Scabior the Snatcher has one tiny role in Harry Potter and the Deathly Hallows, but was portrayed by the attractive actor Nick Moran in the film, making him a Memetic Sex God. The number of women wishing they could trade places with Hermione and have their hair sniffed by him is growing.
Also, Petunia Dursley. Yes, the JerkassResentful Guardian and Stepford Smiler that abused Harry ever since he went to live with her family, is sometimes shown as a poor victim "bullied" and "insulted" by her "stupid and snobbish" sister Lily, thus she "can't help" but hate Harry and blame him for "Lily's sins".
In the case of the Dursleys, both Rowling and the fandom agrees that Vernon is the least sympathetic of the three. Rowling never gives him a Freudian Excuse and fanfics often portray him as pure evil. However, while the fans seem to consider Petunia the most sympathetic Dursley, Rowling seems to consider that to be Dudley, feeling that his actions were the result of bad parenting. Prior to the end of the series, fans guessed that Petunia would eventually apologize to Harry, but, to the surprise of many, it was Dudley who apologized while Petunia only got an implied Ignored Epiphany.

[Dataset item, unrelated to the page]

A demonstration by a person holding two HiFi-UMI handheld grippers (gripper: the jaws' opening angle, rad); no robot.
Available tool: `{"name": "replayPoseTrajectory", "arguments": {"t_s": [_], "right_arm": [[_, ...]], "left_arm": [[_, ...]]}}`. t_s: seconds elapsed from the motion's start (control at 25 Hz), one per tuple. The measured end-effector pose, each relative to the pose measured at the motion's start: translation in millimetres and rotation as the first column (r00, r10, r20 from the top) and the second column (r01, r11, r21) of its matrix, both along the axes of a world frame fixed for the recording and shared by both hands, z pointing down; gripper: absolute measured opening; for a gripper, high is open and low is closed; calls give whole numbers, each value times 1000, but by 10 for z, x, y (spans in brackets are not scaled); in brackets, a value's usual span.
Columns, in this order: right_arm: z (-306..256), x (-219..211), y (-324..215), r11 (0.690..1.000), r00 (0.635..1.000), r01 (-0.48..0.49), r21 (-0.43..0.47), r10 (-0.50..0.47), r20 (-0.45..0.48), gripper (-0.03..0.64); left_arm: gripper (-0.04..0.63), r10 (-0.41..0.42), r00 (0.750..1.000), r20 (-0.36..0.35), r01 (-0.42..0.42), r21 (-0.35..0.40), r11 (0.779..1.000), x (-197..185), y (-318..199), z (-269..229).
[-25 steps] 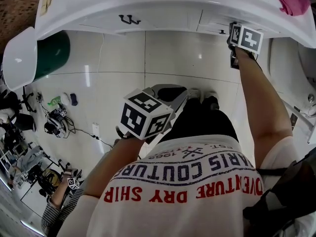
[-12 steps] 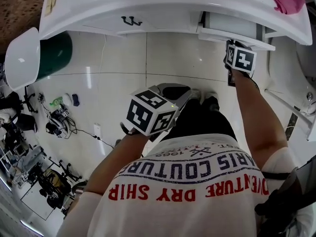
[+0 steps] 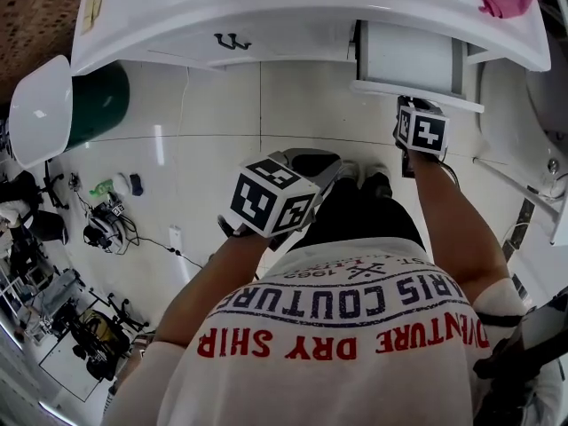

Dumbledore himself considered Dudley pitiful and called out his parents for raising him the way they did - as a selfish, entitled bully that thought he could get away with anything until he was a teenager.
Barty Crouch, Jr. due to being played by David Tennant in the movie and having a Tragic VillainBack Story in the book. Sometimes he gets paired with characters nearly twenty years younger than him, like Hermione or Luna.
In defense of Barty Crouch, Jr./Hermione and Barty Crouch, Jr./Luna, some relationships do have nearly twenty years, or more, of an age difference between both partners. For example, the age difference between the aforementioned David Tennant and his wife, Georgia Moffett Tennant, is about 13 years.
Fenrir Greyback, a cannibalistic werewolf whose modus operandi is to maul and infect children with lycanthropy in canon, is often portrayed as a big protective dog who's only looking out for the best interests of his clan/mate (often Hermione).
Marrietta Edgecombe gets a bit of this as well. Admittedly, we don't know that much about her, but some fans like to imagine her as a tragic heroine who is torn between loyalty to her family and the DA, and that her punishment is completely unfair. Except she's shown to not want to be in the DA from the start, only there because Cho practically dragged her to the first meeting.
In the interest of fairness, Marietta's resistance to joining the group is generally considered one of the points in her favor; while some fans go overboard in defending her, it's generally agreed that given the very real risk involved in joining the DA, it was immoral to force an unwilling participant to sign a magical contract—especially without her even being aware of the contract's existence.
The Death Eaters in general, despite being Magic Nazis, are sometimes considered Well Intentioned Extremists who were simply trying to unify the wizarding world to fight off the inevitable invasion when Muggles discover them. Except there's nothing whatsoever in the books to suggest that a war would be inevitable even with discovery. In fact, it all but says the war with Voldemort would have gone a lot better if they had just gotten Muggles to help. Plus the DE doesn't actually seem to care about any hypothetical war with the Muggles, except maybe for the one they plan to start and how they want to win it.